(YOUR GOAL) Lines below that include "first" are the answer; copy each one.

(Records from a data source)
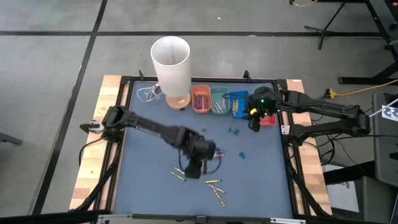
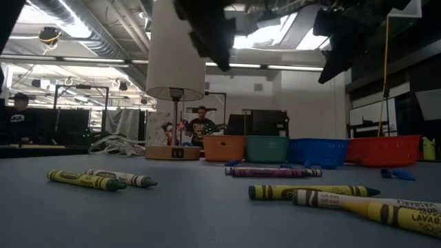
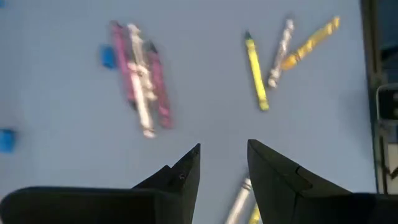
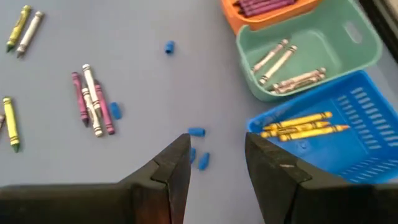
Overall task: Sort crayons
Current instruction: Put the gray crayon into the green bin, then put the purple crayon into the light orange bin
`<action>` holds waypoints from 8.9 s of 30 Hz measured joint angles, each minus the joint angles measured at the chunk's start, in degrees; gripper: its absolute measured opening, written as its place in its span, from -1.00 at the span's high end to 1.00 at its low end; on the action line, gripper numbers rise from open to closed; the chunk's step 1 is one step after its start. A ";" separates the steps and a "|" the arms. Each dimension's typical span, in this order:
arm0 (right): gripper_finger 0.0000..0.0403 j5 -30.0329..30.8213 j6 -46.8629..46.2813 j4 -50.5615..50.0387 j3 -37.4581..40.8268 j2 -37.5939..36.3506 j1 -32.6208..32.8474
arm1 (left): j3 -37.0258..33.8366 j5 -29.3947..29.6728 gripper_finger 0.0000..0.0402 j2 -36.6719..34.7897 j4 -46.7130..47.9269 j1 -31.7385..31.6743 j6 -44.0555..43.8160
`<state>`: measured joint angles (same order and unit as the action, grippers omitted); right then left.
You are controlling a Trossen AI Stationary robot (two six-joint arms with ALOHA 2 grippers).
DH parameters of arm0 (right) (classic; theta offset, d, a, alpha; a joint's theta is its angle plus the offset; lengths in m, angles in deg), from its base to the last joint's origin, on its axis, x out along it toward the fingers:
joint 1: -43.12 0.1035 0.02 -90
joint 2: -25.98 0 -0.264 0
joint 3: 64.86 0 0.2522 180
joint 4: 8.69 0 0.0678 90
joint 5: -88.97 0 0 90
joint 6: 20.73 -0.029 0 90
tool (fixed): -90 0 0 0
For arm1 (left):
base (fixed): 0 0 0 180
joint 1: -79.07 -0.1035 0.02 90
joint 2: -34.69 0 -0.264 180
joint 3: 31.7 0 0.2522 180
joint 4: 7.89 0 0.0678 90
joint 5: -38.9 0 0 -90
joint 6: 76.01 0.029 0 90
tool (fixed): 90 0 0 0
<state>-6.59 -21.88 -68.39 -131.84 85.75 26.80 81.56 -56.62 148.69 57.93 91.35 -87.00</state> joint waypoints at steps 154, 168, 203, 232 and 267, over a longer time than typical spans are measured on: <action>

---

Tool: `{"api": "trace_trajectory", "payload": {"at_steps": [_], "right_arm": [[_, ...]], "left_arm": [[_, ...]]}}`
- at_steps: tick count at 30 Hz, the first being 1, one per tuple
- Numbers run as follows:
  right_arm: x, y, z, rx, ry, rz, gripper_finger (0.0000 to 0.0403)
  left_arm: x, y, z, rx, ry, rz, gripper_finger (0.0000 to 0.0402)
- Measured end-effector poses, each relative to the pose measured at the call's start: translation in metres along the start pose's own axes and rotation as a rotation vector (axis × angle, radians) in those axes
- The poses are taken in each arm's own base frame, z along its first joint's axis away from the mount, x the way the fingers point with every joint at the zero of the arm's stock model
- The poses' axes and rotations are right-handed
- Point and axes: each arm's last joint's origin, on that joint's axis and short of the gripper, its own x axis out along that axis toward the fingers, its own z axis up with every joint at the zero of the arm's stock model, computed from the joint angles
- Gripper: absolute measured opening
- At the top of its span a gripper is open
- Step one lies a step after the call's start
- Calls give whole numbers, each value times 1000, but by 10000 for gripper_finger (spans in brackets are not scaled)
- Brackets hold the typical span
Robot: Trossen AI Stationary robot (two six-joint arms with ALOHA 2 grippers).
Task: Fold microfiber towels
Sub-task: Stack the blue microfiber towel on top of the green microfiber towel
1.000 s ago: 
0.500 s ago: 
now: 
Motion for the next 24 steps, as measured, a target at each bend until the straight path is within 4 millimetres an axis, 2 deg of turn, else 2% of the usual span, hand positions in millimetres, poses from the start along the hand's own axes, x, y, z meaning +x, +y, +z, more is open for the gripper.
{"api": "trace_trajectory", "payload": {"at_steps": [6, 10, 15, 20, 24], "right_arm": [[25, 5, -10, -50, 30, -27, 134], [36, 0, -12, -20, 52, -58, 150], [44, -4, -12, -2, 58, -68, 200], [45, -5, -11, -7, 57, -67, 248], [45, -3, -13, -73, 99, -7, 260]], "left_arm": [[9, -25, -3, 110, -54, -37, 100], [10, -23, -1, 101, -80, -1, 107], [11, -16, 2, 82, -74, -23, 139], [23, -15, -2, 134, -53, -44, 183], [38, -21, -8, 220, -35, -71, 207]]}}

(ANSWER TO THE PROBLEM)
- at_steps: tick count at 30 Hz, the first being 1, one per tuple
- The poses are taken in each arm's own base frame, z along its first joint's axis away from the mount, x the way the fingers point with every joint at the zero of the arm's stock model

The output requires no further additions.